Multi-Machine Distributed Training issue

I am trying to do distributed training using 3 worker machines with 1 GPU each and a machine which is the PS.

I use the following command on the workers with changing task indexes(0,1,2) -
./DeepSpeech.py --train_files /users/varunimagenet/cv-valid-train.csv --dev_files /users/varunimagenet/cv-valid-dev.csv --test_files /users/varunimagenet/cv-valid-test.csv --ps_hosts 10.10.1.2:2223 --worker_hosts 10.10.1.3:2223,10.10.1.4:2223,10.10.1.1:2223 --task_index 0 --job_name worker

And this command for the PS - ./DeepSpeech.py --train_files /users/varunimagenet/cv-valid-train.csv --dev_files /users/varunimagenet/cv-valid-dev.csv --test_files /users/varunimagenet/cv-valid-test.csv --ps_hosts 10.10.1.2:2223 --worker_hosts 10.10.1.3:2223,10.10.1.4:2223,10.10.1.1:2223 --task_index 0 --job_name ps

The 3 workers show Preprocessing [’/users/varunimagenet/cv-valid-train.csv’] as an output and the PS worker shows nothing.

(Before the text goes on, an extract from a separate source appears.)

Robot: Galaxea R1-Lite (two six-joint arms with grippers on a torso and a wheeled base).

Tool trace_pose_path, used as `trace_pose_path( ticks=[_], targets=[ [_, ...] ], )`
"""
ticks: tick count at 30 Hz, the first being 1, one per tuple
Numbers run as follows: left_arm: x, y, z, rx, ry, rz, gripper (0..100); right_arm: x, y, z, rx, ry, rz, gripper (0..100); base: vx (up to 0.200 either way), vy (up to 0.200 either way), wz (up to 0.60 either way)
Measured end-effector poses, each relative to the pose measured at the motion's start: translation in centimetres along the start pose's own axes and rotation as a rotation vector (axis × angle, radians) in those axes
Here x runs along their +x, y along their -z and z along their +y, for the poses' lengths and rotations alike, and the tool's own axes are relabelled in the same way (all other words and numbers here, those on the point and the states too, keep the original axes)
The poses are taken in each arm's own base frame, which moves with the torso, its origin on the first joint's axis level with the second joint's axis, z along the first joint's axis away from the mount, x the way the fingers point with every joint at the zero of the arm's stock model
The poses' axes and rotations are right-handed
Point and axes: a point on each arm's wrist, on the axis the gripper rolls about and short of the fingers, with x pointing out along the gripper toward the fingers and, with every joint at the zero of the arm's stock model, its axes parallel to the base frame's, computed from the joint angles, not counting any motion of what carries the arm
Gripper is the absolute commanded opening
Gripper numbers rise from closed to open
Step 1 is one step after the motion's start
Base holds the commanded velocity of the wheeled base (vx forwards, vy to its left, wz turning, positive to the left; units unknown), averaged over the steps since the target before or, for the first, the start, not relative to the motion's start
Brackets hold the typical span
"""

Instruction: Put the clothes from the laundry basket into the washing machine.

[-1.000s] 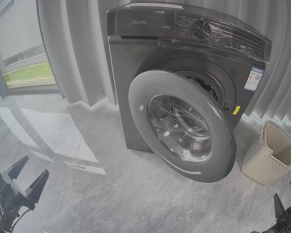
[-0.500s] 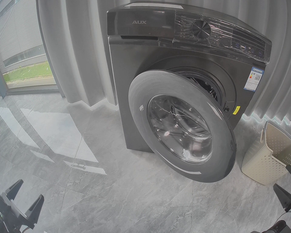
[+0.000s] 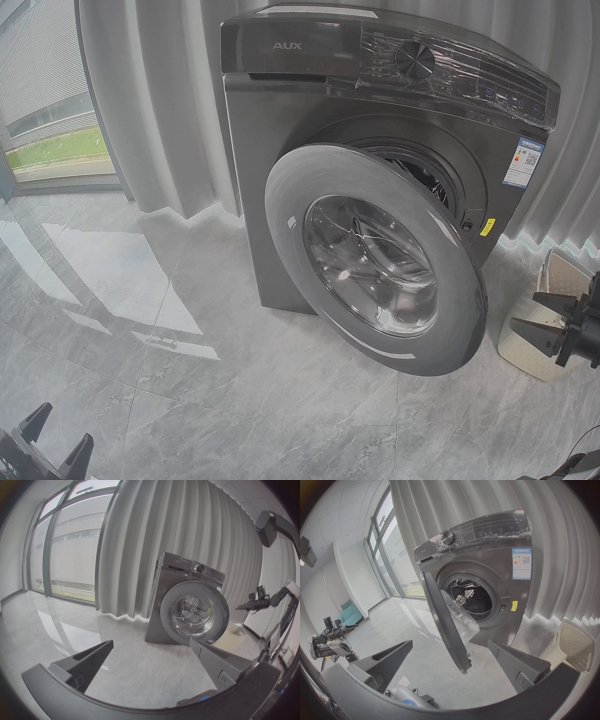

When I tried to look at the GPU/CPU usage, I found that preprocessing is not using any GPU. I had uninstalled tensorflow and installed tensorflow-gpu.

Is this how it is supposed to be? Can I do preprocessing on GPU to speed up?

Preprocessing can take a long time for big datasets, yes, and it is all done on the CPU. So what you’re seeing is expected behavior. You can save the preprocessed features to disk to speed things up considerably in future runs. Check out the --train_cached_features_path flag.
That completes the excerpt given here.